Some post suggested updating nvidia-settings (PowerMizer) to set ‘Prefer Maximum Performance’,
so I typically use it before I start the training program.

I have searched for (and corrected) a memory leak with ‘watch -n 1 free -m’. There is no
leak, and the swap is unused when freezes occur. I would conclude excluding memory issues.

I use Xorg, wayland is disabled. I had never tried it the other way around.

As somebody suggested, I had tried using a single monitor (no HDMI). This appeared also not to work.

dmesg --level=emerg,alert,crit,err
[ 0.150278] x86/cpu: SGX disabled by BIOS.

According to an online post, I should enable SGX in the BIOS. Could this be related?

Hi - Are you using Workbench for this training or are you doing it another way?

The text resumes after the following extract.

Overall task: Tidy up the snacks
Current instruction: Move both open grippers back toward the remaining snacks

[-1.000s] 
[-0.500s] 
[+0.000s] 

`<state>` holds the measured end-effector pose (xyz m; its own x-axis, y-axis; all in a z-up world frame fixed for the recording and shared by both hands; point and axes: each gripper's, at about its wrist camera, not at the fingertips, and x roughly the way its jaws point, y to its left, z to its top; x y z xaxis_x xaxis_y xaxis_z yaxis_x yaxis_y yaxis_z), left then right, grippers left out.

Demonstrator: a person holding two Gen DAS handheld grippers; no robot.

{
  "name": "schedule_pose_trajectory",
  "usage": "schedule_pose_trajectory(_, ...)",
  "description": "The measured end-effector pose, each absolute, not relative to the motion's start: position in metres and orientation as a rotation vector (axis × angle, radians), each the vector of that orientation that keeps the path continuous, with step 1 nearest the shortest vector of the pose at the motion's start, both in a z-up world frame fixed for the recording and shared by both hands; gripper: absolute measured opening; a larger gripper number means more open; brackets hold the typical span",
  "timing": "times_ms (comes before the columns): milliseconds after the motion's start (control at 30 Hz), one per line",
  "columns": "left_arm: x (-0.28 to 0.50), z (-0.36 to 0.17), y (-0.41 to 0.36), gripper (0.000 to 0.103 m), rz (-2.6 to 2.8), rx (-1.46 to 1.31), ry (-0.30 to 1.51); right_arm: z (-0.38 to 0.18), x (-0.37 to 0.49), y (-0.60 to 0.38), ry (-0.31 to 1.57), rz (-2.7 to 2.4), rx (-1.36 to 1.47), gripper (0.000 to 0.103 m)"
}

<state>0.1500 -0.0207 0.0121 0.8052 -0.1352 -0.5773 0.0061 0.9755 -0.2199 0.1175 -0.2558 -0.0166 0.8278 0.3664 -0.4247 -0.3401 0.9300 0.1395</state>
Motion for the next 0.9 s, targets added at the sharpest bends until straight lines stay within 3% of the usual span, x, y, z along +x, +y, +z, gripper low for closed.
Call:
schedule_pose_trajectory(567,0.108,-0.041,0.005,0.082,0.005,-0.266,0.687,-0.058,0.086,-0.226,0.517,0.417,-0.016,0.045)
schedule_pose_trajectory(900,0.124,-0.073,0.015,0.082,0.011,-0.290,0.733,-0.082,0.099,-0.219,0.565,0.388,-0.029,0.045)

Hi, thanks for the response. I do not use Workbench. I have looked at it - while it seems interesting, it appears to be unrelated. I do not plan on training my systems on nvidia servers.
I might look into it in the future.

I use VSCode, have a local GPU and train on a workstation. All of the environment (GIT, etc) is already setup.

max

all good.

if you aren’t using workbench, then this is the wrong forum to post in.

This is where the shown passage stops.